Four Aggie fraternities are giving back to the Bryan-College Station community by tutoring and mentoring local grade school students.
In 2009, a tutoring and mentoring program was created by the president of the Sigma Chi fraternity as a form of community outreach, starting with student members of the College Hill Baptist Church in College Station. Tutoring is free of charge and takes place twice a week during the spring and fall semester. Currently, members of four fraternities — Sigma Chi, Chi Phi, Sigma Alpha Epsilon (SAE) and Phi Delta Theta — contribute their time and efforts to help students grow academically.
Jordan Markim, president of Sigma Chi and business administration senior said approximately 150 of his fraternity’s members participate each semester.
Detrick Eaton, director of tutoring service 99 Tutors, introduced the fraternities to the local church. He said the program took off well and has grown tremendously over the past 10 years.
“It’s more than just tutoring,” Eaton said. “It’s young men that take time out of their day to go and provide academic help, mentoring and support to young men and women. There is a bond that’s really developed between getting to know someone from when they are six years old until they graduate high school.”
Eaton said the fraternity members are role models to the students and the mentorship bond has grown to the extent that the tutors sometimes take the students to A&M sporting events and also attend sporting events and other performances at the students’ schools.
“It’s a really rewarding experience and it’s been something they all enjoyed,” Eaton said.
There has been a large turnout of both the fraternity members and the students during each session of tutoring. The pastor of the church, Marlon Outing said about 40 to 50 kids have passed through the program, with some of the students moving on to continue their education in prestigious universities across the nation.
“For example, one of the students graduated from Harvard University, went to law school and has just recently passed her bar exams,” Outing said.
Awareness about the program has spread been through announcements in school districts, radio stations and the College Hill Baptist Church’s Facebook page.
Outing said the most important thing is to get the word out about this program and engage more students in Bryan and College Station school districts.
“We want to see that this program continues to grow and provide such free service to all students that need academic help,” Eaton said.
The tutoring and mentoring have been beneficial to all the parties involved, according to sports management senior Armando Martinez, president of Phi Delta Theta. He said his experience in the program is encompassed by the phrase “a rising tide lifts all boats.”
“Taking an hour to help these kids become the best version of themselves is nothing,” Martinez said. “You can’t be the best of yourself until you help everyone around you get better.

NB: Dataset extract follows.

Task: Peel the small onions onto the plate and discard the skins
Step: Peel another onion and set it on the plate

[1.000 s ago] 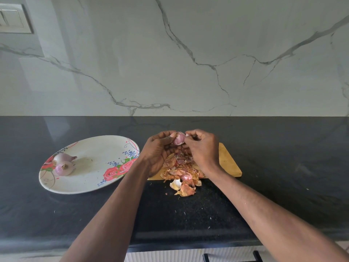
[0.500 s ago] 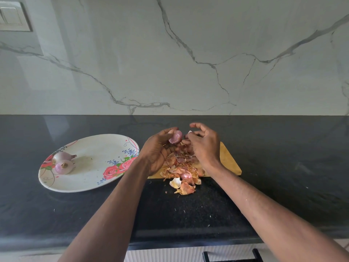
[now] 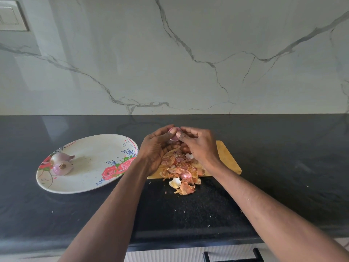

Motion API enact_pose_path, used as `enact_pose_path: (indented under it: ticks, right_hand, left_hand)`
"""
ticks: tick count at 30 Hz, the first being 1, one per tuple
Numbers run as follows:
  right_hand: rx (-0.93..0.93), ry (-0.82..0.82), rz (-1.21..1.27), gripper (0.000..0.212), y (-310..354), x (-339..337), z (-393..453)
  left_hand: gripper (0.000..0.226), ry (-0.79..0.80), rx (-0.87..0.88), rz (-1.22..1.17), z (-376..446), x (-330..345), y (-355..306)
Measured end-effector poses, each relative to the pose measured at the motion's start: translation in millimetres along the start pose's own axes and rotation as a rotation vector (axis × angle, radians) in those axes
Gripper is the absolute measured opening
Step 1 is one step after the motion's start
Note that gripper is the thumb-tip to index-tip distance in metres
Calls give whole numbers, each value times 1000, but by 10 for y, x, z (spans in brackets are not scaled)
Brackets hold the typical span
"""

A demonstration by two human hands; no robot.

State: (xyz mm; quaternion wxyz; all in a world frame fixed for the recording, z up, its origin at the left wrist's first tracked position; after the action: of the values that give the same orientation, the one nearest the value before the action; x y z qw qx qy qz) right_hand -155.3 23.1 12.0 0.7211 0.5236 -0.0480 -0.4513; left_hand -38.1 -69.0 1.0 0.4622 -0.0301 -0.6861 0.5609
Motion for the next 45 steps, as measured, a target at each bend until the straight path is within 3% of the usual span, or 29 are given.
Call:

David Wuenschel, industrial and systems engineering senior and philanthropy chair for SAE, said he is very lucky to be a part of the program.
“I love to see the look on the kids’ faces when they figure things out themselves,” Wuenschel said. “It makes me feel better, it kind of improves my mental health.”
Chase Carpenter, president of Chi Phi and agricultural economics senior, said he has been tutoring the kids for almost four years.
“It’s a lot better than having to do my homework,” Carpenter said. “These kids need my help and I try my best to help as much as possible. I look forward to coming here all the time, not only because it’s close to the weekend but it’s fun to come here and help out.”
In 2016, a scholarship was created by Sigma Chi and SAE to encourage the students to pursue college education. Two recipients were awarded the scholarship in August 2016 and they went to Blinn College.
In Spring 2017, the Sigma Chi fraternity created another scholarship called the Michael Belt Scholarship, after their advisor. There were also two recipients of this scholarship in August 2017, one student went to Sam Houston State University and the other to University of Houston.
“This has been a vision from the first president at that time and has been carried on by each fraternity president each year with great stride and character, and it’s been very successful,” Eaton said.
Outing said that overall, the students, parents and church are grateful for their connection to the fraternities..
“We all appreciate these guys that come to help the kids,” Outing said. “In return, the church does soul food luncheons and provides home-cooked meals to the fraternities several times a year and during Thanksgiving and Christmas.”